AIM OF THE TASK »
From the first line to the last, copy the listing exactly and omit the images.
-- Opening Marker --
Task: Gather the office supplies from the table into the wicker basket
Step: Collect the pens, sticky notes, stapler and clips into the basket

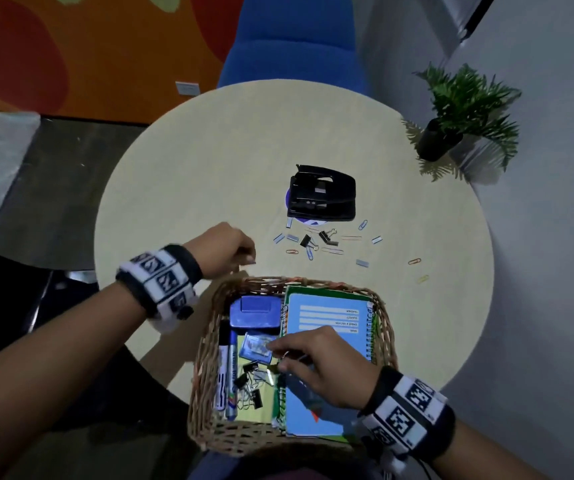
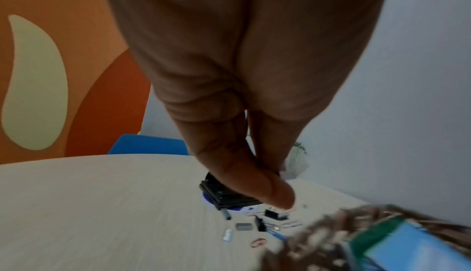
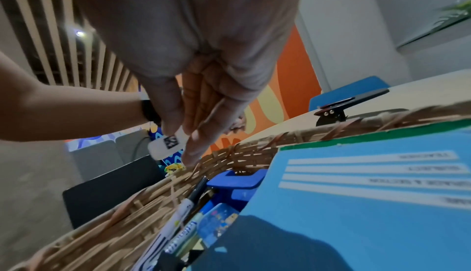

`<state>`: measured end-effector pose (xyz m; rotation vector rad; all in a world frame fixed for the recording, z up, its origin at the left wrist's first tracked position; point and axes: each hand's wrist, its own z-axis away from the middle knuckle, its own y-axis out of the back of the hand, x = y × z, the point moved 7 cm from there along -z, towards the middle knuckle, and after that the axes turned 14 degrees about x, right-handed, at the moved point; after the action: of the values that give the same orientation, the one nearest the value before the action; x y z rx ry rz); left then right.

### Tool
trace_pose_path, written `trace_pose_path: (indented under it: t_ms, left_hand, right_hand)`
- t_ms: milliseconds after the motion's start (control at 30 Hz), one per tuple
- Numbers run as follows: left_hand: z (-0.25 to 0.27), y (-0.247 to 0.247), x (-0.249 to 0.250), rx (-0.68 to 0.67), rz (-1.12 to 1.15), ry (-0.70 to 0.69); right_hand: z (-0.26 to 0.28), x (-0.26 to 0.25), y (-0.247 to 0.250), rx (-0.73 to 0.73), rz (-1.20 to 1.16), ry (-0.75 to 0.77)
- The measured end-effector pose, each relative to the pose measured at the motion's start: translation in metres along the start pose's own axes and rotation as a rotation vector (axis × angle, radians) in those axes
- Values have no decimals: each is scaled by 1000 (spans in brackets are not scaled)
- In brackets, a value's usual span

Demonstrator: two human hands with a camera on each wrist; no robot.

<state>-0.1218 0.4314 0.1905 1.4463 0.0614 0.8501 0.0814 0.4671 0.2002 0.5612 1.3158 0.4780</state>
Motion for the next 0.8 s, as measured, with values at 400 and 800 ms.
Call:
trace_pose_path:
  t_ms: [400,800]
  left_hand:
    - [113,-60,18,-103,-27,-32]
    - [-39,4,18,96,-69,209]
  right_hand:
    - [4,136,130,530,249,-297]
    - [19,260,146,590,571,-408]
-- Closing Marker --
REPLY TO THE EXERCISE »
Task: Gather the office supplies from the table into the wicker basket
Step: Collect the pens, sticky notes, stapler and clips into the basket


`<state>`: measured end-effector pose (xyz m; rotation vector rad; all in a world frame fixed for the recording, z up, its origin at the left wrist's first tracked position; point and axes: each hand's wrist, its own z-axis away from the middle knuckle, its own y-axis out of the back of the hand, x = y × z, the point moved 7 cm from there along -z, towards the middle knuckle, and after that the axes turned 14 degrees about x, right-handed, at the moved point; after the action: of the values that give the same orientation, the one nearest the value before the action; x y z rx ry rz); left then right.

### Tool
trace_pose_path, written `trace_pose_path: (indented under it: t_ms, left_hand, right_hand)`
- t_ms: milliseconds after the motion's start (control at 30 Hz), one per tuple
- Numbers run as follows: left_hand: z (-0.25 to 0.27), y (-0.247 to 0.247), x (-0.249 to 0.250), rx (-0.68 to 0.67), rz (-1.12 to 1.15), ry (-0.70 to 0.69); right_hand: z (-0.26 to 0.28), x (-0.26 to 0.25), y (-0.247 to 0.250), rx (-0.73 to 0.73), rz (-1.20 to 1.16), ry (-0.75 to 0.77)
- The measured end-effector pose, each relative to the pose measured at the motion's start: translation in metres along the start pose's own axes and rotation as a rotation vector (axis × angle, radians) in those axes
- Values have no decimals: each is scaled by 1000 (spans in brackets are not scaled)
- In brackets, a value's usual span

Demonstrator: two human hands with a camera on each wrist; no robot.

<state>-0.1218 0.4314 0.1905 1.4463 0.0614 0.8501 0.0814 0.4671 0.2002 0.5612 1.3158 0.4780</state>
Motion for the next 0.8 s, as measured, with values at 400 and 800 ms.
Call:
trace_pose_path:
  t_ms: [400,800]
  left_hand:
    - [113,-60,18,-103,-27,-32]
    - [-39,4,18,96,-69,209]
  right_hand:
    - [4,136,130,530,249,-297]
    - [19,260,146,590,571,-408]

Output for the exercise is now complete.